Talk about timing. Earlier today, I finally caught up with a mixed “review” of Darren Aronofsky’s Noah that was based on a test screening that took place in August. And now, mere hours later? The Hollywood Reporter has posted a story claiming that Aronofsky and the studio are sparring over the final cut of the film, thanks to the “troubling reactions” that the film has received at various test screenings in recent weeks.
Reportedly, the studio has screened different versions of the film for Jewish, Christian and general audiences, and in all three cases the reaction was “worrisome”. But Aronofsky, whose previous films were all low-budget independent efforts (with the possible exception of The Fountain, which was made at Warner Brothers and was originally going to be a much more epic sort of film before the studio slashed its budget), has so far resisted the studio’s suggestions re: how to make the film more marketable.
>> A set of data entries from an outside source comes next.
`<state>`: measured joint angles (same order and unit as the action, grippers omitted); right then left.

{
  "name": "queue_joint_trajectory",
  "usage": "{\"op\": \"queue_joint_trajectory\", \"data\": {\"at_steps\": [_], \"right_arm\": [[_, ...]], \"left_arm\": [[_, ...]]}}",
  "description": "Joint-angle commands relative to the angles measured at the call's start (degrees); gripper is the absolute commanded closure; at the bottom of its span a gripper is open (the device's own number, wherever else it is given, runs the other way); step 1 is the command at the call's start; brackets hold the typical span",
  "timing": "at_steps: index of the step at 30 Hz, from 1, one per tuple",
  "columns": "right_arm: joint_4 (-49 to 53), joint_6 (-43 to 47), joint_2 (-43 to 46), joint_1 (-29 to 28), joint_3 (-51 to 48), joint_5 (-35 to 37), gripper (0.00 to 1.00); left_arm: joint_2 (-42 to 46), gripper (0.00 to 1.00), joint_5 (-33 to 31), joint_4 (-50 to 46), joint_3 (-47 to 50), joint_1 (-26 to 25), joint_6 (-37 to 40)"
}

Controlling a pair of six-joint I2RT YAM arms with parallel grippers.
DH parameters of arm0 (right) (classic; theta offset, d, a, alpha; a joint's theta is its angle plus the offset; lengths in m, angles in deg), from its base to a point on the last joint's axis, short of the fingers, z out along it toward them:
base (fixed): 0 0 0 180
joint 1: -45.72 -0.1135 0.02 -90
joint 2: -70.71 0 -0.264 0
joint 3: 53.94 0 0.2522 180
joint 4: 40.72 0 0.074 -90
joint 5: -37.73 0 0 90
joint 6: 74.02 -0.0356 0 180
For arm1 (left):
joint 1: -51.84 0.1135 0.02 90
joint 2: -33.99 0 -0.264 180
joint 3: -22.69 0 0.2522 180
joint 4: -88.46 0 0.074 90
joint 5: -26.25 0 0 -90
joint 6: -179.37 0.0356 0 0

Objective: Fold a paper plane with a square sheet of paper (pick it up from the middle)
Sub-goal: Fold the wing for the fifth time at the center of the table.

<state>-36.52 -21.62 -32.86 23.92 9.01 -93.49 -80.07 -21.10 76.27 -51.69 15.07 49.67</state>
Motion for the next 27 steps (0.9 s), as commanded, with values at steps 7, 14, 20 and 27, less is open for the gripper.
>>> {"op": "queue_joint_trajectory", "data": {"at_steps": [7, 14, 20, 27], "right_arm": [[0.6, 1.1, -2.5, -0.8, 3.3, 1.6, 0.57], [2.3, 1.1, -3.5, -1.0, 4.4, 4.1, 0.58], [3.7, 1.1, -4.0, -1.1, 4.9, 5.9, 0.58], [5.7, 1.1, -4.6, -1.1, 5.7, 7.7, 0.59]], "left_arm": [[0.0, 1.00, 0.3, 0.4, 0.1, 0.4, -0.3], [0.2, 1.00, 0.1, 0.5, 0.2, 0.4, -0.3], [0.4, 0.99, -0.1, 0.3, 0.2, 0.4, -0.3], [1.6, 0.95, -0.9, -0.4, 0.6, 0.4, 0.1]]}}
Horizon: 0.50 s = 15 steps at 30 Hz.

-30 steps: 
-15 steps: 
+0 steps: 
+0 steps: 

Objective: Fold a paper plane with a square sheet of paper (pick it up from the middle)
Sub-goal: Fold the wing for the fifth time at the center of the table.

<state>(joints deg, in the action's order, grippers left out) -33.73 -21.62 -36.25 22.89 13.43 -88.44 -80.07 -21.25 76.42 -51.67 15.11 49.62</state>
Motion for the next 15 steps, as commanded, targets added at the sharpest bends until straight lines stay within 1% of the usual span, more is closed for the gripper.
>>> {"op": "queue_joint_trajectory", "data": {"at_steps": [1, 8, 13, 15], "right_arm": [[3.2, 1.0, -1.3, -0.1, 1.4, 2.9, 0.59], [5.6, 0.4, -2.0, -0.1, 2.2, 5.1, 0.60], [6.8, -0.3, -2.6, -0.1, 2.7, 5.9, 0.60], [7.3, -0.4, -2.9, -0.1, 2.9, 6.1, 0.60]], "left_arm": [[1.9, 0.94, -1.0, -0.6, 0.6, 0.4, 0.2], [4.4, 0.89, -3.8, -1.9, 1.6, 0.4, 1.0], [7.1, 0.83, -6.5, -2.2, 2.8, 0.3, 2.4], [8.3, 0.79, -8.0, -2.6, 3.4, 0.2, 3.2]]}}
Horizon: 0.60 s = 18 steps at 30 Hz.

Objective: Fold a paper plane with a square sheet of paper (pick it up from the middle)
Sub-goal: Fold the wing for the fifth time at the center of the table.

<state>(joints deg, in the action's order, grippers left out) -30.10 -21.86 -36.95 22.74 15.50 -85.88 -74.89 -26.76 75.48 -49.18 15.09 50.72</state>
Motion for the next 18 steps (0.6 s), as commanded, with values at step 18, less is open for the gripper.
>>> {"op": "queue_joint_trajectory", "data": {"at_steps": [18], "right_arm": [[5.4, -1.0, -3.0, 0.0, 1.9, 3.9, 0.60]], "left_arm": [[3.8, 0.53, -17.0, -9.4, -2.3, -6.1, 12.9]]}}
The question is whether Aronofsky has the power to ensure that Noah will reflect his vision and no one else’s in the end.
According to Box Office Mojo, his first five films — Pi (1998), Requiem for a Dream (2000), The Fountain (2006), The Wrestler (2008) and Black Swan (2010) — were all made for under $35 million, and none of the first four films made more than $45 million worldwide. But Black Swan was a surprise hit and grossed $329 million worldwide, and it earned Natalie Portman an Oscar to boot — and it was the success of this film that convinced Paramount and New Regency to take a chance on Noah, which originally had a budget of $125 million, or more than double all of Aronofsky’s previous films combined. (Thanks to the extensive special effects etc., the actual cost of the film is “now past” that amount, according to the Reporter.)
With that kind of money involved, it’s quite possible that the studio declined to give Aronofsky the final cut that he has had on all or most of his previous pictures. But Paramount vice chairman Rob Moore tells the Reporter that, while Aronofsky “definitely wants some level of independence, he also wants a hit movie.”
So, we’ll see how that works out.
For me, though, I hope that we’ll get to see the film the way Aronofsky intended. The last thing I’d want to see is a film that has been neutered to satisfy certain religious communities (or, indeed, a film that has been neutered to satisfy the general public). I want Aronofsky to engage with the Noah story and show us what it means to him; the last thing I want is for Aronofsky to rein himself in, water things down and give us the Noah story that marketing consultants say the faceless masses want.